Tagged on:             
  • Scott MacClintic

    I think that all administrators feel your pain when it comes to the isolation factor. By being “connected” whether through your blog or twitter, you can ameliorate some of that but certainly not all of it. One way our school tries to address the issue is by having most all of our administrators still teaching in the classroom. Even our Head of School teaches a term course on the Civil War. The real connection with what is going on in the classroom and “in the trenches” goes a long way. Even if you can not teach a course, you might be able to offer to come in to a colleague’s classroom and do a guest lesson. The students and colleagues will appreciate seeing you as a teacher and not just an administrator. Keep fighting the good fight!

    • azjd

      Great ideas Scott. I really like the idea of doing some “guest lessons.” Not only would that be meaningful to our teachers, and students, but I know my best days are those where I spend the majority of my time with students.

      I appreciate you taking the time to read and post a comment. Thank you!

  • Kyle Timms

    I am a single-administrator in a small school and have the same struggle.

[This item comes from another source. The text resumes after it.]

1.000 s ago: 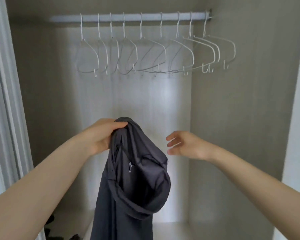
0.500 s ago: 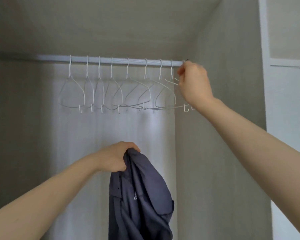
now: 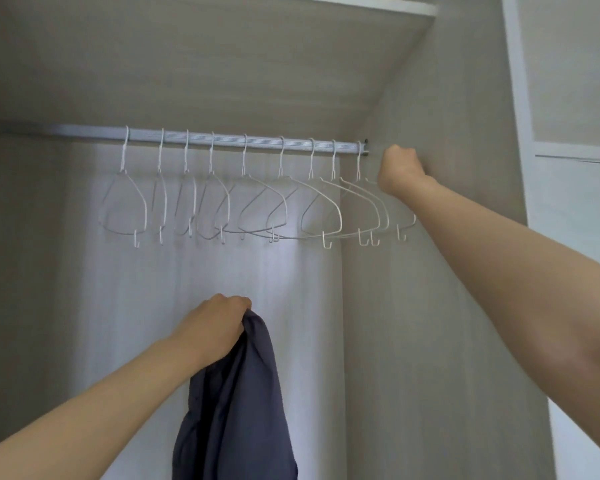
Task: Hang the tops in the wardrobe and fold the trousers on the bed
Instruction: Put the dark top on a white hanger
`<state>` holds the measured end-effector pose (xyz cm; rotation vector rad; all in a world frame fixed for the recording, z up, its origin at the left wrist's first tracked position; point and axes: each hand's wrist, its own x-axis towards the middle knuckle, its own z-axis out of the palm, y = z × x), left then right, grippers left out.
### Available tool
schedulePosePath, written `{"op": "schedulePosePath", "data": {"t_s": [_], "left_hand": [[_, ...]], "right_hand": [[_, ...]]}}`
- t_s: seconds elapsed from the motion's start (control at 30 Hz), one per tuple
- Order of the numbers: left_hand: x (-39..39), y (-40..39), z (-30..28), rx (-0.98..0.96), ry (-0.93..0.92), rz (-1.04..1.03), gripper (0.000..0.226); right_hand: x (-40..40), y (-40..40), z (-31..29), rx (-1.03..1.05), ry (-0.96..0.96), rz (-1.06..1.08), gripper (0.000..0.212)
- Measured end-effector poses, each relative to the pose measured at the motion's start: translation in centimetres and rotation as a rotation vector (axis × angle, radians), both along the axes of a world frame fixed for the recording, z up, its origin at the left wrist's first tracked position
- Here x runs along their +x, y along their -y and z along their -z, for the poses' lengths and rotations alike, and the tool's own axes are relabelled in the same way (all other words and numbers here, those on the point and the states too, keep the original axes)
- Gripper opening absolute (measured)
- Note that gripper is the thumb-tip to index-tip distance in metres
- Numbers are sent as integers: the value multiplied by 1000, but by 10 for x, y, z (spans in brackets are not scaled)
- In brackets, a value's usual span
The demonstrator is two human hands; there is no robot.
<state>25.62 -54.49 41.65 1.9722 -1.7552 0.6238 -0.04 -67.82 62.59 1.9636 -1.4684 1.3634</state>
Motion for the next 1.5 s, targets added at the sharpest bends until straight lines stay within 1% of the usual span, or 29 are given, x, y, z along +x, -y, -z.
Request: {"op": "schedulePosePath", "data": {"t_s": [0.07, 0.13, 0.2, 0.23, 0.27, 0.33, 0.37, 0.43, 0.47, 0.53, 0.6, 0.67, 0.73, 0.8, 0.87, 0.97, 1.1, 1.17, 1.23, 1.3, 1.37, 1.43, 1.5], "left_hand": [[3, 2, -1, 52, -121, -1, 18], [3, 2, -6, 182, -292, -11, 24], [2, -3, -10, 354, -440, -43, 24], [2, -5, -12, 445, -497, -53, 19], [1, -8, -12, 527, -557, -47, 13], [2, -12, -11, 644, -682, -15, 13], [3, -13, -11, 672, -739, 4, 16], [6, -14, -10, 699, -837, 45, 16], [8, -14, -11, 703, -889, 75, 16], [13, -14, -13, 697, -1017, 157, 17], [17, -15, -15, 665, -1104, 234, 19], [20, -15, -16, 593, -1144, 296, 26], [22, -16, -17, 528, -1131, 356, 28], [22, -18, -17, 452, -1030, 397, 22], [18, -21, -16, 349, -959, 419, 21], [13, -22, -14, 160, -912, 439, 19], [6, -21, -12, -76, -836, 434, 24], [1, -22, -12, -123, -795, 447, 29], [-2, -23, -12, -133, -770, 456, 32], [-5, -25, -11, -120, -776, 458, 34], [-8, -26, -8, -141, -789, 436, 30], [-10, -23, -3, -189, -782, 368, 23], [-12, -18, 5, -203, -762, 279, 17]], "right_hand": [[3, 5, 3, 35, -4, -5, 33], [4, 11, 6, 74, -27, -17, 29], [6, 15, 9, 120, -10, -55, 11], [8, 18, 9, 144, 11, -88, 14], [9, 24, 8, 184, 25, -110, 22], [10, 33, 9, 312, 134, -231, 23], [10, 34, 10, 353, 192, -288, 21], [7, 36, 10, 365, 261, -354, 20], [7, 36, 9, 376, 273, -369, 21], [9, 34, 12, 470, 288, -382, 25], [13, 33, 17, 562, 310, -390, 30], [15, 35, 18, 584, 345, -420, 30], [15, 36, 20, 580, 377, -444, 28], [17, 38, 20, 539, 434, -496, 27], [21, 39, 17, 446, 493, -550, 26], [23, 35, 11, 313, 543, -563, 28], [21, 24, 6, 202, 593, -573, 29], [18, 15, 7, 158, 599, -555, 26], [14, 3, 8, 102, 605, -537, 15], [6, -13, 13, 36, 638, -523, 19], [1, -30, 22, -7, 712, -553, 22], [-3, -49, 36, -14, 799, -596, 21], [-8, -71, 61, -6, 816, -628, 23]]}}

I get off my island by including my teacher-leaders in my school in as many decisions as possible, continually connecting with other single-admins across my district, and of course, starting my day with twitter.

    • azjd

      Thanks for the comment Kyle. I do have the advantage of having another administrator, so I can imagine that being in the building, on your own, would be a challenge. Great ideas for staying connected. Twitter is huge for me too!

  • Kelly Christopherson

    Being connected is one way that can help with not feeling so isolated. Twitter, blogging, google+, etc are all good ways to connect with others. Making connections with people outside your building and developing those relationships is one key to avoiding “isolationism” and it helps if you can bounce ideas, strategies, concerns, hopes and problems off some key people. Being an administrator for 13 years in a variety of schools both with and without a vp, the isolation/separation is always a part of what we do. During this time, I taught classes and coached which helped me to connect to students and was part of a variety of community groups in order to develop relationships outside of education. Ultimately, however, you have a very unique position that requires that you do have separation from those around you as, sometimes, you will need to make decisions based on “what is best for students” which may not be viewed as being best for adults! If you ever need to, drop me a twee at @kwhobbes or on google+. I don’t mind listening!

    • azjd

      Thanks for taking the time to read and post Kelly. Truly appreciated. I definitely rely heavily on my PLN, and the opportunity to reflect through blogging.

      I appreciate what you said about perhaps needing some separation in order to “make decisions based on what is best for students.” I definitely think that is true.